# Stocking a 2.5 galllon i found



## fishboy (Feb 26, 2005)

I was in my garage looking for a fishing net when i came apon my old hermit crab tank. It holds 2.5 gallons and i'm putting it on my dresser. The easy options are bettas, shrimp, snails, or a ADF. I was wondering what other fish or cool ideas you can come up with. Everything on this tank is open on this tank includeing decor, fish, invert.s, maybe even a filter be creative and help me think up a tank!


----------



## Lexus (Jan 19, 2005)

http://fishforums.com/phpBB/viewtopic.php?t=1572


----------



## Fishfirst (Jan 24, 2005)

I don't think you have much else for options... maybe some guppies, (2-3) or as you mentioned bettas, etc. I do however think you could get away with a Dwarf puffer if you are an experienced aquarist... they should get snails as part of their diet, and live plants should be available for cover.


----------



## fishboy (Feb 26, 2005)

i'm am pretty experienced are dwarf puffers hard to find?


----------



## RamuneFizz (Mar 15, 2005)

I wouldn't say they are hard to find.
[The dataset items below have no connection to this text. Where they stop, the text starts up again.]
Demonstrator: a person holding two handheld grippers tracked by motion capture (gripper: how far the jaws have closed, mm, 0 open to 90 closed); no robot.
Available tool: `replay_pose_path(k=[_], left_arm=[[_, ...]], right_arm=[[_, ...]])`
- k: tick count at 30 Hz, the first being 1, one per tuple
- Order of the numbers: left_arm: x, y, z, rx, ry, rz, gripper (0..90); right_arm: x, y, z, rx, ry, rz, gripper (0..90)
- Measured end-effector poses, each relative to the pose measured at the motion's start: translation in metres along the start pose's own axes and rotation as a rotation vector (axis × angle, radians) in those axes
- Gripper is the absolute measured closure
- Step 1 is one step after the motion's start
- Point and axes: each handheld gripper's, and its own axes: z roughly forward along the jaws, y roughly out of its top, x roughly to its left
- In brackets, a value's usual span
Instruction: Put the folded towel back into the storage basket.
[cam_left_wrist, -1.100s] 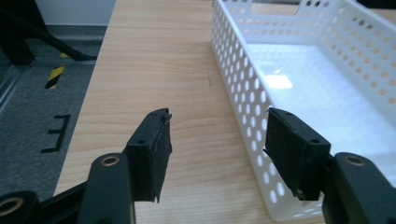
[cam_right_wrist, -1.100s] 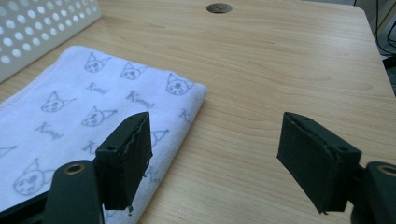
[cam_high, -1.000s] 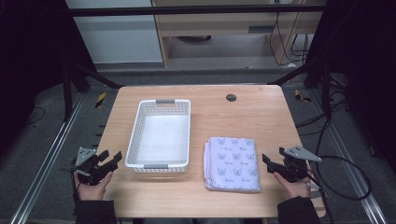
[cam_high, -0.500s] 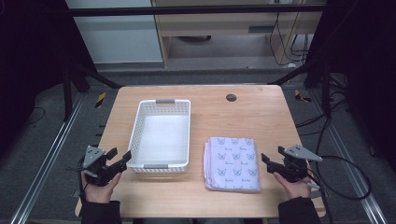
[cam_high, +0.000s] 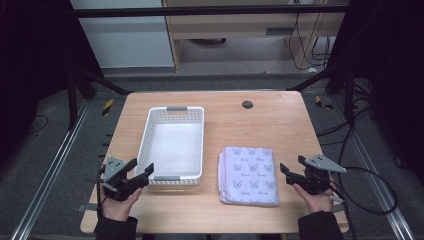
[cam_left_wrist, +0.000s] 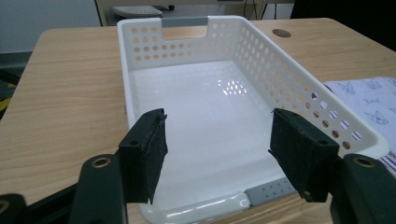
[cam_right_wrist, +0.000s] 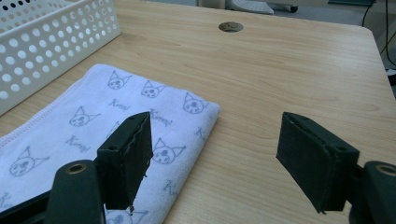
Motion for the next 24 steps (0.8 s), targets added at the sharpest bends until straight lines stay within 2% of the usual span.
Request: replay_pose_path(k=[8,16,24], left_arm=[[-0.016,0.002,0.005,-0.003,-0.014,0.024,33.8],[-0.037,0.007,0.013,0.004,-0.031,0.07,33.6],[-0.051,0.011,0.021,0.012,-0.062,0.088,33.5]], right_arm=[[0.001,0.002,0.0,-0.003,0.005,0.002,25.5],[-0.005,0.006,-0.003,-0.024,-0.001,0.029,25.3],[-0.006,0.014,0.001,-0.019,0.026,0.042,26.4]])
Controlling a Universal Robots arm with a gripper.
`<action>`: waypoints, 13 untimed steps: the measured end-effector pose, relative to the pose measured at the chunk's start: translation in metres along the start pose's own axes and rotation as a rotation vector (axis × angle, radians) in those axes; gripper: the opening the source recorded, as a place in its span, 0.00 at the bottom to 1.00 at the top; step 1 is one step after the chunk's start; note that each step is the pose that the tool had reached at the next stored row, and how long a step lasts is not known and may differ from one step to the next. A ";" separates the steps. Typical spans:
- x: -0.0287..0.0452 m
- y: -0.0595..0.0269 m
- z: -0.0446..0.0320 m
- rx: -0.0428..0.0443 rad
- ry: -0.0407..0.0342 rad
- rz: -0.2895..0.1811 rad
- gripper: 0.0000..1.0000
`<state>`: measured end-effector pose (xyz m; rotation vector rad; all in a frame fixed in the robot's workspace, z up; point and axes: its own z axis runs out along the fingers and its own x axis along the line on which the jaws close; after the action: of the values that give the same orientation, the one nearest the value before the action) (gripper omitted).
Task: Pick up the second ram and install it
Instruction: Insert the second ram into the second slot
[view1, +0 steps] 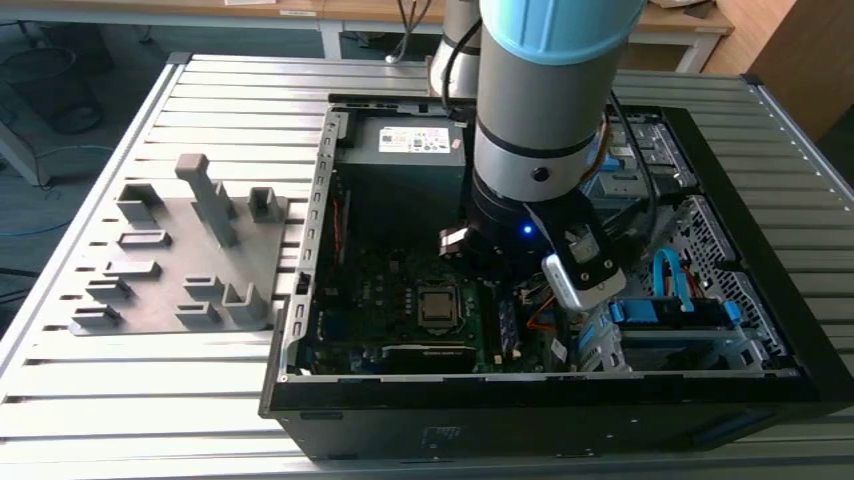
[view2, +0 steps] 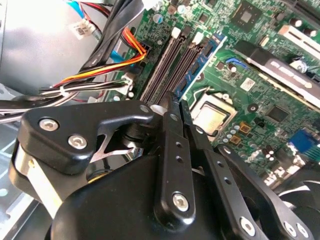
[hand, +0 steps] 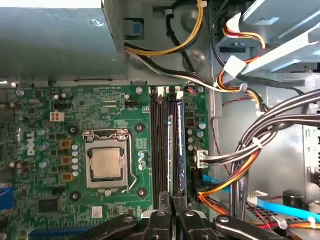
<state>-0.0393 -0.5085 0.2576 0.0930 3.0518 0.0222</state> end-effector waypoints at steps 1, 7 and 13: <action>0.0002 0.0012 0.0017 0.0001 0.0000 0.000 0.13; 0.0012 0.0068 0.0109 0.0000 0.0000 0.000 0.13; 0.0017 0.0079 0.0144 0.0009 -0.0001 0.001 0.13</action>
<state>-0.0393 -0.5004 0.2433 0.0940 3.0517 0.0208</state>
I saw them this oast weekend at my local PetSmart. Or maybe it was Uncle Bills. Either way, I wouldn't think so.


----------



## fishboy (Feb 26, 2005)

any other ideas i saw apost were theoldsalt gave some good fish for a small tank but i can't find the post


----------



## fishboy (Feb 26, 2005)

i've decided on dwarf puffers now i need decor, lighting, heater, and filter any ideas???


----------